Enviada em 24/10/2024

A obra “Utopia” de Thomas More, retrata um mundo onde as pessoas são justas e vivem em harmonia. Fora do contexto literário, tal cenário se contrapõe a realidade do Brasil, visto que, os recorrentes casos de violência infantil são frutos de uma sociedade deturpada. Sendo assim, é preciso analisar como a violência infantil re-flete no futuro das vítimas, e como esse cenário se mantém.

Sob esse viés, é lícito postular que a exposição à situações de agressão na infância geram um adulto opressor. Isso ocorre porque, assim como defendido por Jonh Locke, o nosso conhecimento é adquirido por meio da experiência. Desse modo, quando a criança é constantemente exposta à atos violentos, ela percebe esse cenário como algo normal - isso explica porque muitas vezes as vítimas não denunciam - e assim, tendem a reproduzir esses comportamentos. Esse cenário resulta em um ciclo de violência que precisa ser interferido.

Ademais, a falta de denúncias é um fator que proporciona a persistência da problemática. É notório que, na infância o indivíduo ainda não possui capacidade intelectual formada para discernir o que seria violência ou apenas repreensão por parte de seus educadores, que são os principais responsáveis pelos casos de violência infantil, segundo o Instatuto da criança. Dessa forma, como a escola é a principal influência nos primeiros anos de vida do indivíduo, ela se torna responsável por informar as vítimas sobre esse cenário, mas não o faz por seguir o modelo de “Educação bancária” descrito por Paulo Freire, o qual explica que o ensino nas escolas é repleto de informações que não formam o senso crítico dos estudantes.

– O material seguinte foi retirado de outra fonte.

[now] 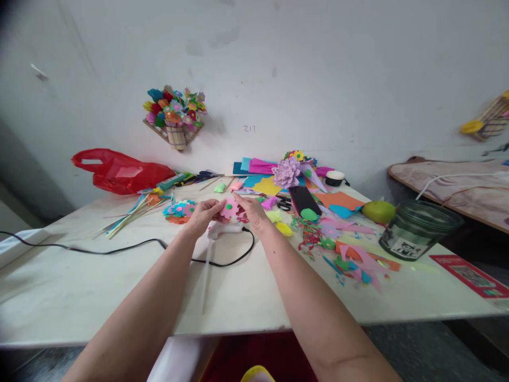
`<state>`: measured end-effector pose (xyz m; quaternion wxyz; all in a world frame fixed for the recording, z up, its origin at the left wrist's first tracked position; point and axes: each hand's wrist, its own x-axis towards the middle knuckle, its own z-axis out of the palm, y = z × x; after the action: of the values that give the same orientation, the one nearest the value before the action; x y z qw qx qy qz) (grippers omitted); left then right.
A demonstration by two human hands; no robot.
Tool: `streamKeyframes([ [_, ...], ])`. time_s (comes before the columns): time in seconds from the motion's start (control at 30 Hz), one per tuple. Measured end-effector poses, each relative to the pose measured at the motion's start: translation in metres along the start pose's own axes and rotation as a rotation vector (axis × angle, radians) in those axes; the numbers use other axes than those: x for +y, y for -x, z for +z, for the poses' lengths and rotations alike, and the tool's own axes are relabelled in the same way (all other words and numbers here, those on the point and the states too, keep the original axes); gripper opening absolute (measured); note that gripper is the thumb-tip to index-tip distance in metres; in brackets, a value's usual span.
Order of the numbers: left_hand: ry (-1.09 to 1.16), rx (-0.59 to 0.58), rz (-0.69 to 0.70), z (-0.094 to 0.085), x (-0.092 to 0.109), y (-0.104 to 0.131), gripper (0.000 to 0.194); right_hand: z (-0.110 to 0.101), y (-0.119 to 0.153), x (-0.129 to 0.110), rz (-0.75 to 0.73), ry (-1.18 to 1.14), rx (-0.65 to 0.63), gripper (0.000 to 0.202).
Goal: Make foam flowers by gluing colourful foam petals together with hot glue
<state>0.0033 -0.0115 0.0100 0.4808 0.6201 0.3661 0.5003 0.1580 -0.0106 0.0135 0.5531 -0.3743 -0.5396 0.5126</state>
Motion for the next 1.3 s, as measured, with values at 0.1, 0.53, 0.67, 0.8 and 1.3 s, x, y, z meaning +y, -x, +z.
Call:
streamKeyframes([
  [0.1,0.007,0.024,0.0,0.0,0.0,0.0,0.035,-0.003,-0.006,0.004,-0.033,-0.011,0.115,0.034],
  [0.53,0.008,0.107,0.018,-0.004,-0.005,-0.002,0.037,-0.012,-0.015,0.01,-0.146,0.041,0.297,0.036],
  [0.67,0.006,0.13,0.022,-0.004,-0.005,-0.003,0.038,-0.019,-0.017,0.011,-0.151,0.172,0.323,0.039],
  [0.8,0.013,0.138,0.022,-0.004,-0.005,-0.003,0.038,-0.033,-0.021,0.007,-0.099,0.68,0.317,0.038],
  [1.3,0.026,0.138,0.041,-0.006,-0.007,-0.004,0.037,-0.048,-0.012,-0.011,-0.033,1.426,0.285,0.025],
])
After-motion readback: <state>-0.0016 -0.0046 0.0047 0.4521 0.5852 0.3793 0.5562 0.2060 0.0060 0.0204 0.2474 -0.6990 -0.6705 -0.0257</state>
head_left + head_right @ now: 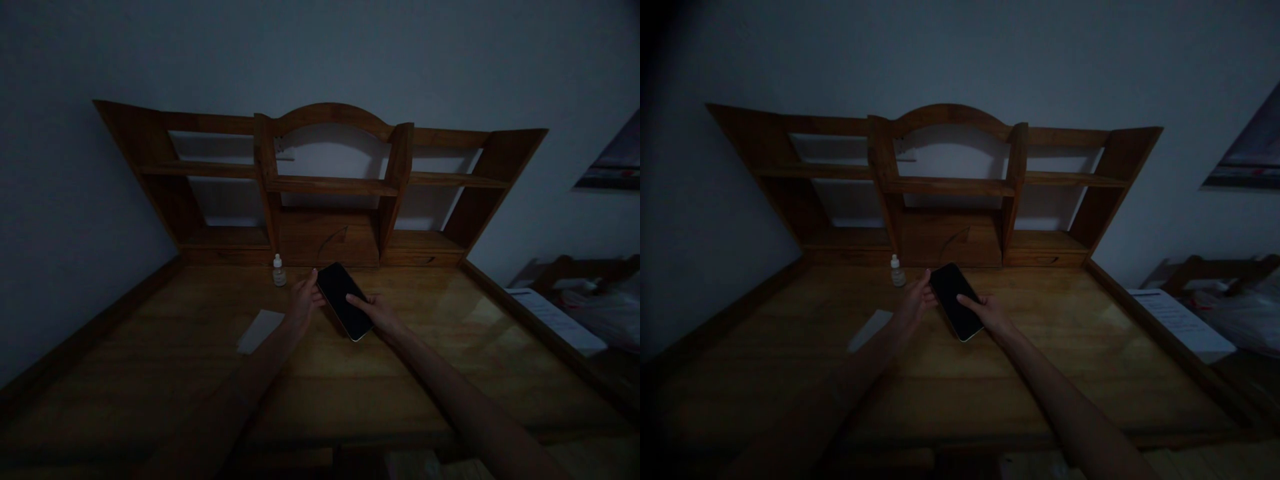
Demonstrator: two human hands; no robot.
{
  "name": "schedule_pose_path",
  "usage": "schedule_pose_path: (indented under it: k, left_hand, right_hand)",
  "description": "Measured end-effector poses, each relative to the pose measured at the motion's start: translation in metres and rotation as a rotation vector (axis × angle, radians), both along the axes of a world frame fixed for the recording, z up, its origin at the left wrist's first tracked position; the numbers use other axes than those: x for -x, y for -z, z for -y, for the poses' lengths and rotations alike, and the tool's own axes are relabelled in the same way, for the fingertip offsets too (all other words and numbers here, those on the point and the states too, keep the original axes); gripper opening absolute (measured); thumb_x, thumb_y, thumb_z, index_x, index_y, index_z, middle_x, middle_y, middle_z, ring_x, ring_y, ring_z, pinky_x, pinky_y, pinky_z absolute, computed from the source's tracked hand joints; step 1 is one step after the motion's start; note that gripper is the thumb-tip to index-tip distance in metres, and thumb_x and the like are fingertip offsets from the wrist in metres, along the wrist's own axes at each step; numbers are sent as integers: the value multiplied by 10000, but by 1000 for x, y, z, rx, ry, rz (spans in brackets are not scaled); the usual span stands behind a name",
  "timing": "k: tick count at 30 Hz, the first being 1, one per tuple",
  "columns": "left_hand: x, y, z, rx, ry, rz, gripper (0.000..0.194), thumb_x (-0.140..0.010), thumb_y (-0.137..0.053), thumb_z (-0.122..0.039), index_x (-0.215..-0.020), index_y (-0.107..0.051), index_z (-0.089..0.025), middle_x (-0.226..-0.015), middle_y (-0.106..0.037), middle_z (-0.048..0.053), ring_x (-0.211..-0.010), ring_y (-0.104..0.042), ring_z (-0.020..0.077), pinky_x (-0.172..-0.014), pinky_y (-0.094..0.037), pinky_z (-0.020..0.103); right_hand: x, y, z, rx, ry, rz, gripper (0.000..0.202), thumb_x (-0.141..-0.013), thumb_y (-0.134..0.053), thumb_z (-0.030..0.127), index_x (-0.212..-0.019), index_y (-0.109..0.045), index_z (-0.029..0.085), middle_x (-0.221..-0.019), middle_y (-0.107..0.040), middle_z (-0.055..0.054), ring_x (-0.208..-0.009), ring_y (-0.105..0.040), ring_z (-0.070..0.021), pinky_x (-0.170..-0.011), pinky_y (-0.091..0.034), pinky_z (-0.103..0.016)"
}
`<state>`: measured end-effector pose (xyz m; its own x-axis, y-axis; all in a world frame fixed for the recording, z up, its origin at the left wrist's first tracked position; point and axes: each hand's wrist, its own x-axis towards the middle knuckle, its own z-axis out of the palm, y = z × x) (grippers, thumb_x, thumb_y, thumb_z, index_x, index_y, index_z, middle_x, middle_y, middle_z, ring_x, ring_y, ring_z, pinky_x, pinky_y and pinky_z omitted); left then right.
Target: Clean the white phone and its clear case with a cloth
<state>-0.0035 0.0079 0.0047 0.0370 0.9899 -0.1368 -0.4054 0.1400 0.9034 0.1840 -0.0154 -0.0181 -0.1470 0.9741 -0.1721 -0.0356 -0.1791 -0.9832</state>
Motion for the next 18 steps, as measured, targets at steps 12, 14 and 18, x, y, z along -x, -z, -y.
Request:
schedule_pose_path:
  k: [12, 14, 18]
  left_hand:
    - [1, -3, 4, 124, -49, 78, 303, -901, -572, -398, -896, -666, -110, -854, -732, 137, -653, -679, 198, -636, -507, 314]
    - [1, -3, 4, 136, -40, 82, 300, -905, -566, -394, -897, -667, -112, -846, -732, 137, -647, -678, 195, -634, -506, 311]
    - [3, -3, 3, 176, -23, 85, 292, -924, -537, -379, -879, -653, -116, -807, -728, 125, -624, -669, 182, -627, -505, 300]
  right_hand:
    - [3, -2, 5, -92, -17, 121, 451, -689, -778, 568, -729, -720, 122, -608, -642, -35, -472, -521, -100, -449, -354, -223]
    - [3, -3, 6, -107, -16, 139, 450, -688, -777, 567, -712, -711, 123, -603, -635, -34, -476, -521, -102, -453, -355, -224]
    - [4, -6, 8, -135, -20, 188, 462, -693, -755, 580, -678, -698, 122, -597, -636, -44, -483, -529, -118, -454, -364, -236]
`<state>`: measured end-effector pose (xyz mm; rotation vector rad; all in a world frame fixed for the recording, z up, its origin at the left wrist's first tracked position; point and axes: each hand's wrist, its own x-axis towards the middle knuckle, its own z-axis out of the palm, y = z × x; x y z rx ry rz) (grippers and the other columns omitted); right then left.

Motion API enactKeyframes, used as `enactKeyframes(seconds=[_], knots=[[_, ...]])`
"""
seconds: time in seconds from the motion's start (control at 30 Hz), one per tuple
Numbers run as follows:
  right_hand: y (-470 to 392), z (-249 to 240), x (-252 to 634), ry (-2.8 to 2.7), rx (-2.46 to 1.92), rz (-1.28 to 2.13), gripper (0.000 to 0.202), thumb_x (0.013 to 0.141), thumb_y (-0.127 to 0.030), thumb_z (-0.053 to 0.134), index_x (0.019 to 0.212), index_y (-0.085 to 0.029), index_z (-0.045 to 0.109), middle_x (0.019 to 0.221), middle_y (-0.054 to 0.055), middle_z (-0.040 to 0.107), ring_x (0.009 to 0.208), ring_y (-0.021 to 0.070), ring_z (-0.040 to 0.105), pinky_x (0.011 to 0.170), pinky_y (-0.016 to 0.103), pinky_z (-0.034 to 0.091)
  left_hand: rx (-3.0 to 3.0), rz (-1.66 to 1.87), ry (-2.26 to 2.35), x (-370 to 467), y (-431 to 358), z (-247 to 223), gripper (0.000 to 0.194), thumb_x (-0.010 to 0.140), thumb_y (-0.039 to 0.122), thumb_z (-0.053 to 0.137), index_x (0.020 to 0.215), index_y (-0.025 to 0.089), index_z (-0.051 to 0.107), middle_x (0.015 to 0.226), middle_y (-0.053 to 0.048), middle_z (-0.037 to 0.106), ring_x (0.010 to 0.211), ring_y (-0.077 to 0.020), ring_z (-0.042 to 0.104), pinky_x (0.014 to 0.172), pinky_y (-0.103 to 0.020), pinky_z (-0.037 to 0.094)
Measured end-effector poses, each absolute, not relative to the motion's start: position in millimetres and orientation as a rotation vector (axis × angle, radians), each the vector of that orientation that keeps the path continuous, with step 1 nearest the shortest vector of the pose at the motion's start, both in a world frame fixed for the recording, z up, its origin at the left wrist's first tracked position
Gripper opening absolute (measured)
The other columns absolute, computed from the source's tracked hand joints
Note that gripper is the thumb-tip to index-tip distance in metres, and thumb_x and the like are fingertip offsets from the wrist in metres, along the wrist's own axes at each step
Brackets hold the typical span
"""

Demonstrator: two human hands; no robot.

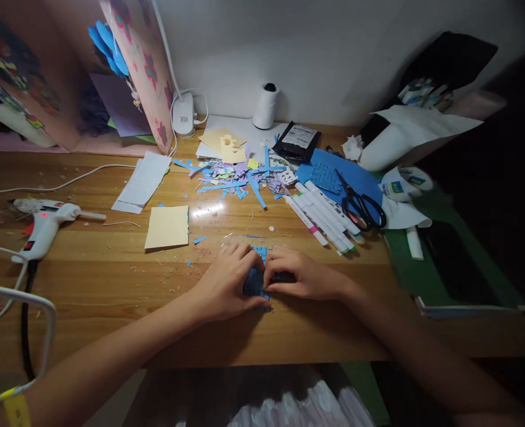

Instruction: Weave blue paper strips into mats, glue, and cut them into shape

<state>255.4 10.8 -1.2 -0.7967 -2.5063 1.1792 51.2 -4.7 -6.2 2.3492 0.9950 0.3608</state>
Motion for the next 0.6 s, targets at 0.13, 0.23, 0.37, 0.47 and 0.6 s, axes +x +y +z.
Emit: enactKeyframes(seconds=[0.13, 0.23, 0.37, 0.47, 0.6], knots=[[8, -4, 253, -2.382, -0.874, 1.157, 0.006, 0.078, -0.020, 0.067, 0.078, -0.016, 0.064, 0.074, 0.001, 0.057, 0.073, 0.0139, 0.051, 0.069, 0.027, 0.039, 2.356, 0.356, 0.985, 51, -5, -5, 0.044, 0.071, 0.055, 0.064, 0.092, 0.019, 0.049, 0.098, -0.006, 0.050, 0.091, -0.0235, 0.043, 0.078, -0.038, 0.036], [3, -7, 249, -2.349, -0.940, 1.117, 0.007, 0.077, -0.019, 0.068, 0.074, -0.016, 0.063, 0.073, 0.000, 0.057, 0.073, 0.0142, 0.051, 0.068, 0.027, 0.038, 2.384, 0.344, 0.980, 52, -5, -4, 0.043, 0.072, 0.055, 0.063, 0.092, 0.019, 0.049, 0.099, -0.006, 0.051, 0.091, -0.0237, 0.043, 0.077, -0.038, 0.037], [-2, -9, 244, -2.310, -1.008, 1.008, 0.011, 0.073, -0.015, 0.071, 0.069, -0.016, 0.061, 0.069, -0.001, 0.055, 0.072, 0.0142, 0.050, 0.067, 0.027, 0.037, 2.432, 0.310, 1.017, 55, -5, -6, 0.042, 0.078, 0.057, 0.054, 0.092, 0.018, 0.049, 0.098, -0.008, 0.051, 0.090, -0.0244, 0.043, 0.078, -0.039, 0.037], [0, -7, 245, -2.279, -1.024, 1.084, 0.010, 0.075, -0.017, 0.070, 0.070, -0.016, 0.062, 0.069, -0.001, 0.056, 0.071, 0.0139, 0.050, 0.066, 0.026, 0.038, 2.439, 0.288, 1.055, 57, -7, -6, 0.042, 0.080, 0.057, 0.051, 0.092, 0.017, 0.049, 0.097, -0.008, 0.051, 0.091, -0.0247, 0.043, 0.078, -0.039, 0.037], [6, -1, 253, -2.195, -1.022, 1.336, 0.006, 0.082, -0.021, 0.063, 0.077, -0.017, 0.064, 0.074, 0.000, 0.060, 0.071, 0.0132, 0.054, 0.067, 0.026, 0.041, 2.416, 0.285, 1.054, 58, -9, -5, 0.041, 0.078, 0.056, 0.054, 0.094, 0.019, 0.049, 0.098, -0.008, 0.050, 0.093, -0.0253, 0.042, 0.080, -0.040, 0.036]])
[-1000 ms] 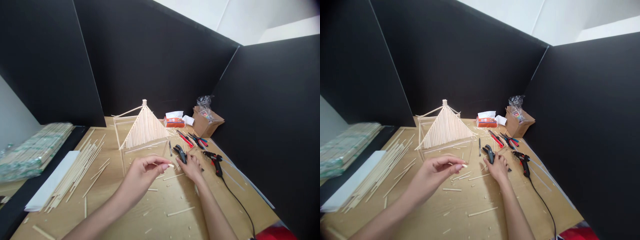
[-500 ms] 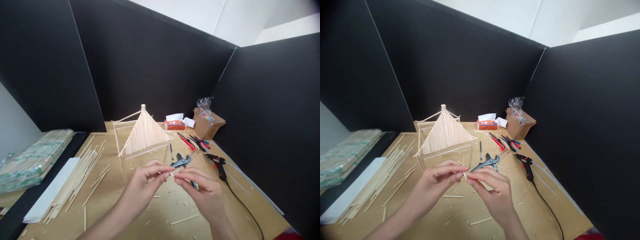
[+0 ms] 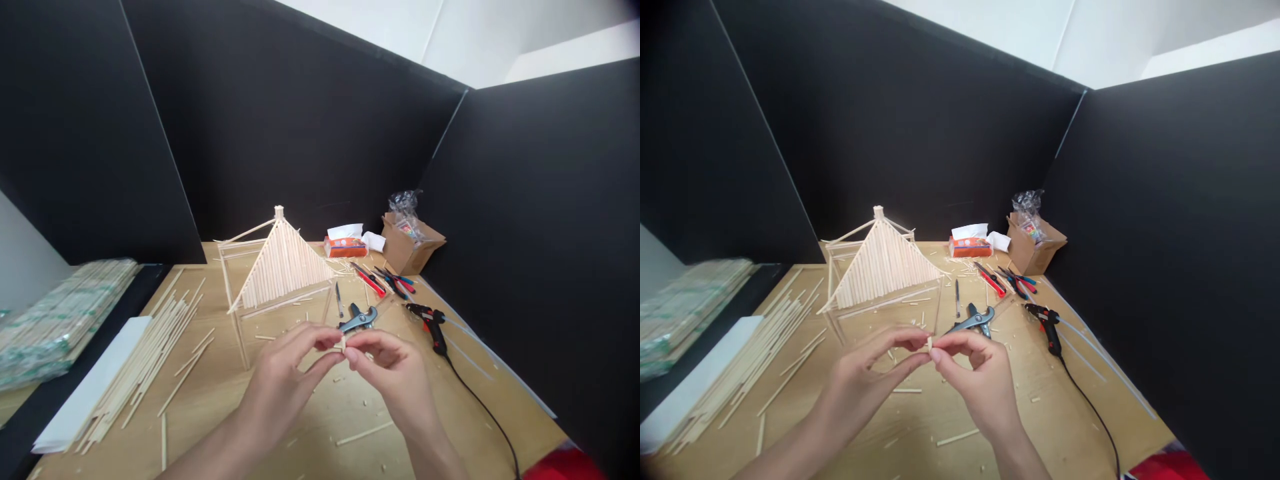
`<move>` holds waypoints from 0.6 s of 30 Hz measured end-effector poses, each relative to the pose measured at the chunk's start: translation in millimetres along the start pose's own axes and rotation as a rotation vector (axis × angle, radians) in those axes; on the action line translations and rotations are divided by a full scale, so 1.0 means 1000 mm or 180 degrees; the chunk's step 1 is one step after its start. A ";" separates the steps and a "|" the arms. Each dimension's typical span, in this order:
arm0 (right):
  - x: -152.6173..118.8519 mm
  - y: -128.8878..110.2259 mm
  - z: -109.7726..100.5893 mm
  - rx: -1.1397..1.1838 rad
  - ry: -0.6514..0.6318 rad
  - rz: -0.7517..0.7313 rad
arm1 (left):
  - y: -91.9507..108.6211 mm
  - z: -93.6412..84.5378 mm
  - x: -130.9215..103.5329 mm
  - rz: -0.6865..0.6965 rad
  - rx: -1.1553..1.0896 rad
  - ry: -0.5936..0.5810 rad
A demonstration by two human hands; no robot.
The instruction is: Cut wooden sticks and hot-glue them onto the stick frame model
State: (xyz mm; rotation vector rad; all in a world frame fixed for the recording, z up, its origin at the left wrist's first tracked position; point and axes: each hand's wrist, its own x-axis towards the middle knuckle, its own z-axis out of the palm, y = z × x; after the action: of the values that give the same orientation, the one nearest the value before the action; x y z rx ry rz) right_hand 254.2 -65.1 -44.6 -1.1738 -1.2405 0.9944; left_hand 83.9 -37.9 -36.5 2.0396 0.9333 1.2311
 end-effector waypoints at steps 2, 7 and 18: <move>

Portanto, medidas devem ser tomadas para acabar com a violência infantil, e assim garantir os direitos estipulados pela Constituiçao Federal do Brasil. Para isso, o Ministério da educação, orgão responsável pelas políticas públicas relacionadas a educação, deve conscientizar as crianças e adolescentes sobre a violência infantil, por meio de palestras realizadas nas escolas - principalmente as redes de ensino primário- que abordem a agressão física, moral e psicológica como algo errado e que deve ser denunciado, com o objetivo de fazer com que as vítimas reconheçam esse cenário e denunciem.